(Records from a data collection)
+===+

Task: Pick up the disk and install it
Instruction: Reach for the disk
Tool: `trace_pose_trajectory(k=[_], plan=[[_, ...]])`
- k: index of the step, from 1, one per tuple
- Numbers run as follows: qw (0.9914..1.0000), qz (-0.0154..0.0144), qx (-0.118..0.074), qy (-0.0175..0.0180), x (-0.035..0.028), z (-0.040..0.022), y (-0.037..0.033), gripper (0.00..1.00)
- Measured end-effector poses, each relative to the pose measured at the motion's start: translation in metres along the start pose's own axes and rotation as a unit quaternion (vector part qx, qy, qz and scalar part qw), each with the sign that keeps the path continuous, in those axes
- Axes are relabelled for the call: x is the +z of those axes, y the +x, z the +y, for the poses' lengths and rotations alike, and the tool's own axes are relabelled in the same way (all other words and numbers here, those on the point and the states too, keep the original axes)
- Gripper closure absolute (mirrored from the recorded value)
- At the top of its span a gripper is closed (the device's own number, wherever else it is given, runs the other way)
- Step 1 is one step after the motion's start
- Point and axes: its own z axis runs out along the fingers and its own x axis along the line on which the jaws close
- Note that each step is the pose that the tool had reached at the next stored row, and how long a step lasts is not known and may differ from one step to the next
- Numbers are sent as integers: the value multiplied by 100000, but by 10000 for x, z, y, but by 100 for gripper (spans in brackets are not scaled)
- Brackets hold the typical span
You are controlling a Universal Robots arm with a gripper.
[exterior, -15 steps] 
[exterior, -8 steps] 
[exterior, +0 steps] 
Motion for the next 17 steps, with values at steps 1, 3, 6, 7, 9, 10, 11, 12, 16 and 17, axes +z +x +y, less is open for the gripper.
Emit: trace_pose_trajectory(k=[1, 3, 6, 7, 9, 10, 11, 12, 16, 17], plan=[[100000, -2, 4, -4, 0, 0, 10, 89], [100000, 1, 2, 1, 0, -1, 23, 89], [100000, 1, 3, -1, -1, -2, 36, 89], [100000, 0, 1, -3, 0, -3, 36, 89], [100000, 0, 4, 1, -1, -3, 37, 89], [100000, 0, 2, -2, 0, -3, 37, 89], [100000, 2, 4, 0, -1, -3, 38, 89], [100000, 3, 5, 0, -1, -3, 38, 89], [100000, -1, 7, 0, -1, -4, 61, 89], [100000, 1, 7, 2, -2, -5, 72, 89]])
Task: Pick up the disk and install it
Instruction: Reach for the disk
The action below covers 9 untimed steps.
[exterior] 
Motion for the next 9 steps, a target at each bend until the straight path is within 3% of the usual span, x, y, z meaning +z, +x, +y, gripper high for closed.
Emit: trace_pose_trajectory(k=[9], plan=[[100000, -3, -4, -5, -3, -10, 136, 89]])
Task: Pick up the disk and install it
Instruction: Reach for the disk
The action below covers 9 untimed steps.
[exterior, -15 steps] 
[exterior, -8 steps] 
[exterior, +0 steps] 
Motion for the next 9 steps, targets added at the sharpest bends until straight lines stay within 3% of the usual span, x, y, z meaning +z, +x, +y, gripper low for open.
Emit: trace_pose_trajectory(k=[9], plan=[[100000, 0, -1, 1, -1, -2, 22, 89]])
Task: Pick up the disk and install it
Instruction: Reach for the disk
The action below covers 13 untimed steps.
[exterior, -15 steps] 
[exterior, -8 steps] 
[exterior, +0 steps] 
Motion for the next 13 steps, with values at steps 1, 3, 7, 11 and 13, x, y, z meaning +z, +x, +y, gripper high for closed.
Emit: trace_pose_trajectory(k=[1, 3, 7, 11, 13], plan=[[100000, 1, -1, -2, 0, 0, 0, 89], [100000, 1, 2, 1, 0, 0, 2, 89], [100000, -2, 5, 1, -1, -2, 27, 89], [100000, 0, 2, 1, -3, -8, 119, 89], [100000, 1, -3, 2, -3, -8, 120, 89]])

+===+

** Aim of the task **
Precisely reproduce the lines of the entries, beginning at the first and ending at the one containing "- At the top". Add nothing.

** Solution below **
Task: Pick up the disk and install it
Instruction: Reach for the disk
Tool: `trace_pose_trajectory(k=[_], plan=[[_, ...]])`
- k: index of the step, from 1, one per tuple
- Numbers run as follows: qw (0.9914..1.0000), qz (-0.0154..0.0144), qx (-0.118..0.074), qy (-0.0175..0.0180), x (-0.035..0.028), z (-0.040..0.022), y (-0.037..0.033), gripper (0.00..1.00)
- Measured end-effector poses, each relative to the pose measured at the motion's start: translation in metres along the start pose's own axes and rotation as a unit quaternion (vector part qx, qy, qz and scalar part qw), each with the sign that keeps the path continuous, in those axes
- Axes are relabelled for the call: x is the +z of those axes, y the +x, z the +y, for the poses' lengths and rotations alike, and the tool's own axes are relabelled in the same way (all other words and numbers here, those on the point and the states too, keep the original axes)
- Gripper closure absolute (mirrored from the recorded value)
- At the top of its span a gripper is closed (the device's own number, wherever else it is given, runs the other way)

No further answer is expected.